Steve Ballmer is battling with James Dolan over a $1 billion arena the former Microsoft chief wants to build for his Los Angeles Clippers -- right down the street from Dolan’s concert hall.
Their fight over a piece of real estate in working-class Inglewood, about 12 miles southwest of downtown L.A., has recently gotten a whole lot nastier, with accusations of scorched earth and skulduggery flying like a fast set of chest passes.
It started last year, when Dolan’s Madison Square Garden Co. sued the city for breach of contract and fraud, alleging Inglewood duped it into giving up its overflow parking lots near its music venue, the Forum, which opened five years ago. Inglewood didn’t tell the truth about its plans for the property, Dolan’s company claims, and secretly cut a deal with the Clippers for a showplace that would compete with the Forum for musical acts on nights when there’s no basketball.
Since then, the Clippers have joined the litigation and accused Madison Square Garden of using dirty tactics from an old playbook. Back in 2005, Dolan, who also owns basketball’s New York Knicks, opposed a National Football League stadium with a retractable roof in Manhattan for the Jets that would have competed with MSG for concerts and other big events. The NFL team complained of a “disinformation campaign” and a “sham” last-minute bid for the site.

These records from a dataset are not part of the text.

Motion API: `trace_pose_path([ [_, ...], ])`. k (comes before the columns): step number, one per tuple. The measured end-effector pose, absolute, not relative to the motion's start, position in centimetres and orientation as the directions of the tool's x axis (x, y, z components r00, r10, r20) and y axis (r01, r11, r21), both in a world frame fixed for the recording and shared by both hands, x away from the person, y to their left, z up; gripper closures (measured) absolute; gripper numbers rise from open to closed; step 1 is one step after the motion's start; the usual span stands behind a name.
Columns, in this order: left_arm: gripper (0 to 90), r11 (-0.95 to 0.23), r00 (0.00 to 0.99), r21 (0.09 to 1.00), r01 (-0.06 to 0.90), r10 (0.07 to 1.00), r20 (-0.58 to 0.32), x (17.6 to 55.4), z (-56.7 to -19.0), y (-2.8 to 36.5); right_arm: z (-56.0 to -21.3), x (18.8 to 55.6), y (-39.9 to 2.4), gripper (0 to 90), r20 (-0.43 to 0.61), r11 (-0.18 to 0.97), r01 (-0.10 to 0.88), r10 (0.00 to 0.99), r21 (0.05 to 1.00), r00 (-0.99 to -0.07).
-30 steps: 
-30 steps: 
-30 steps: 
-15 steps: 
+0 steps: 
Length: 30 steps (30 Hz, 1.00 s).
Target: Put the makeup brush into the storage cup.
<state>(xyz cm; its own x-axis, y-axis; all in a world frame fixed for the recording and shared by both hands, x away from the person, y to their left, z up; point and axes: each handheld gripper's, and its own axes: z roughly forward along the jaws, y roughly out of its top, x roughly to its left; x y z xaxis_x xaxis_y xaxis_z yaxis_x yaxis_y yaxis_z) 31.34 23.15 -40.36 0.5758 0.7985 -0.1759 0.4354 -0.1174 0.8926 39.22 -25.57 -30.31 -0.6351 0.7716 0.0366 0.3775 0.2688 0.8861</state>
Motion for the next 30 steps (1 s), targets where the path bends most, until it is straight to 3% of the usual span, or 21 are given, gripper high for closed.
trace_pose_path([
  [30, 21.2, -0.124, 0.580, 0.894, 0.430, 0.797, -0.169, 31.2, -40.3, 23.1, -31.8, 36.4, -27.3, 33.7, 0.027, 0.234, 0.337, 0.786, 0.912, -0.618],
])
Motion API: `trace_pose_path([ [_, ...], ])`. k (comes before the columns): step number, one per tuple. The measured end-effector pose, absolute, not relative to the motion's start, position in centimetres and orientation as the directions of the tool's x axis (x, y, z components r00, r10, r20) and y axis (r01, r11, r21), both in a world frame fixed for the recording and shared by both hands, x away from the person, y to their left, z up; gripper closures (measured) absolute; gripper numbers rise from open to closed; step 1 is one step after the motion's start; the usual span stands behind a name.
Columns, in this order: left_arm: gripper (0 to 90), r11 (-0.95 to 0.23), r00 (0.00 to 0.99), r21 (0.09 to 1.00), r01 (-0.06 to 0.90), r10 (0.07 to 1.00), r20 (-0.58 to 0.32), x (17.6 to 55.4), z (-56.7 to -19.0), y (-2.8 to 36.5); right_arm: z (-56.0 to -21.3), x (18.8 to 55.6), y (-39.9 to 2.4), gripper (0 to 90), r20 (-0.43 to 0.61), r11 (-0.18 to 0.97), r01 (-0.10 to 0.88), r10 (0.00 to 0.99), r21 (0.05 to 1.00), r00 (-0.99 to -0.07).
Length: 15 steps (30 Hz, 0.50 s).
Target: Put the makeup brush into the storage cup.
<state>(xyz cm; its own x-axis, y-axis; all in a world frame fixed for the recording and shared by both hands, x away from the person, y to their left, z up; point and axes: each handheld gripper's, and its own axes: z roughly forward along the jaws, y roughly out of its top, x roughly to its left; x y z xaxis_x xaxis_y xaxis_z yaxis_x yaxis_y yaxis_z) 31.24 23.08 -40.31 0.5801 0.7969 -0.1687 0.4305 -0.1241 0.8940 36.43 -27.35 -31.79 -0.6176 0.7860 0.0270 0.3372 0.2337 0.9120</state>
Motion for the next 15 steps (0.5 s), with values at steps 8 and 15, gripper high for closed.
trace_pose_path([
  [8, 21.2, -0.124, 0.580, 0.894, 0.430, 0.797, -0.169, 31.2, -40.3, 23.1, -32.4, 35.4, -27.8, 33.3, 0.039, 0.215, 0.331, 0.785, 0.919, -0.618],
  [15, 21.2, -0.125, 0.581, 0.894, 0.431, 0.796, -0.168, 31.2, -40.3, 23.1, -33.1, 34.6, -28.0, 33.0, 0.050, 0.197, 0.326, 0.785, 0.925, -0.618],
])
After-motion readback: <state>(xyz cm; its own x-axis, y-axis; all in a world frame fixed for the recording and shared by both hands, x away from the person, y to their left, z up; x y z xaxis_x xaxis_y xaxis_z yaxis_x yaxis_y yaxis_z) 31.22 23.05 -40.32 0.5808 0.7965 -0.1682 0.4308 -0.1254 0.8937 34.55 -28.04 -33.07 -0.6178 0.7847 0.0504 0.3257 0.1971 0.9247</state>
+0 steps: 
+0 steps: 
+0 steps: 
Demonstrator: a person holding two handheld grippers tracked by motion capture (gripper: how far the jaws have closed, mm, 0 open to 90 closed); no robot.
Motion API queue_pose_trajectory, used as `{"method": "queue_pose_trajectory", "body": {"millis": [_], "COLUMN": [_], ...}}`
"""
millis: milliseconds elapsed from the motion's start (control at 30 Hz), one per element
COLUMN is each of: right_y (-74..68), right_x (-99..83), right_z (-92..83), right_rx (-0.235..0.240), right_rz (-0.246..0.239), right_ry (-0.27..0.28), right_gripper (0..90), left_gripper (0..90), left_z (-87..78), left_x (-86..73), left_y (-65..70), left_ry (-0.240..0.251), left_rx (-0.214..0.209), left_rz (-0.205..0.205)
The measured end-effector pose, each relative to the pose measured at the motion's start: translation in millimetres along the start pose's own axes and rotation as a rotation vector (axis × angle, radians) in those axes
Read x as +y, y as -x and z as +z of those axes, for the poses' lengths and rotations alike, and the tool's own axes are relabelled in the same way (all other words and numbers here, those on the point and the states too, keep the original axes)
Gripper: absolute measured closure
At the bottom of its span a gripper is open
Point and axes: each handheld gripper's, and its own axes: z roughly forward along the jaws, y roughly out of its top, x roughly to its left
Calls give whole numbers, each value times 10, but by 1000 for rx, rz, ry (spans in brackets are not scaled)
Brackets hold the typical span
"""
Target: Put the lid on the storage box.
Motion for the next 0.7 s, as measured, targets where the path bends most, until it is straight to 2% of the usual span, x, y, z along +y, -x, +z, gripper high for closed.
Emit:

The Clippers say Madison Square Garden has helped underwrite a legal attack on the Inglewood arena by housing rights advocates and even schemed to get a key witness to change her testimony about what the city’s mayor told MSG to clinch the parking lot deal. The company denies any wrongdoing and, in turn, accuses Inglewood and the Clippers of spinning a “reckless and false” narrative in the news media.
It’s all part of the great arena arms race.
Ballmer, like most team owners, will want his own space in order to gain more control over revenue, said Neil deMause, co-author of “Field of Schemes: How the Great Stadium Swindle Turns Public Money Into Private Profit.” The Clippers currently have a lease at the Staples Center in downtown L.A., which they share with the Lakers, long the town’s marquee basketball team, as well as the National Hockey League’s Los Angeles Kings.
“You don’t want to be the one who didn’t build a new arena,” deMause said, likening the boom to the rollout of new video-streaming services. “You want to be the last arena standing.”
New stadiums are under construction or already drawing spectators across the U.S., from Brooklyn to Miami to San Francisco, often promising a shot of economic adrenaline and sometimes drawing fierce opposition from residents. For their own project, the Clippers say construction alone will generate more than $450 million in wages for residents of Inglewood and surrounding cities and that the completed arena will provide 1,500 permanent jobs, 35% of them slated for locals.
The hard part is making good on that kind of promise and keeping the revenue in the community, said Andrew Zimbalist, an economics professor at Smith College in Northampton, Massachusetts.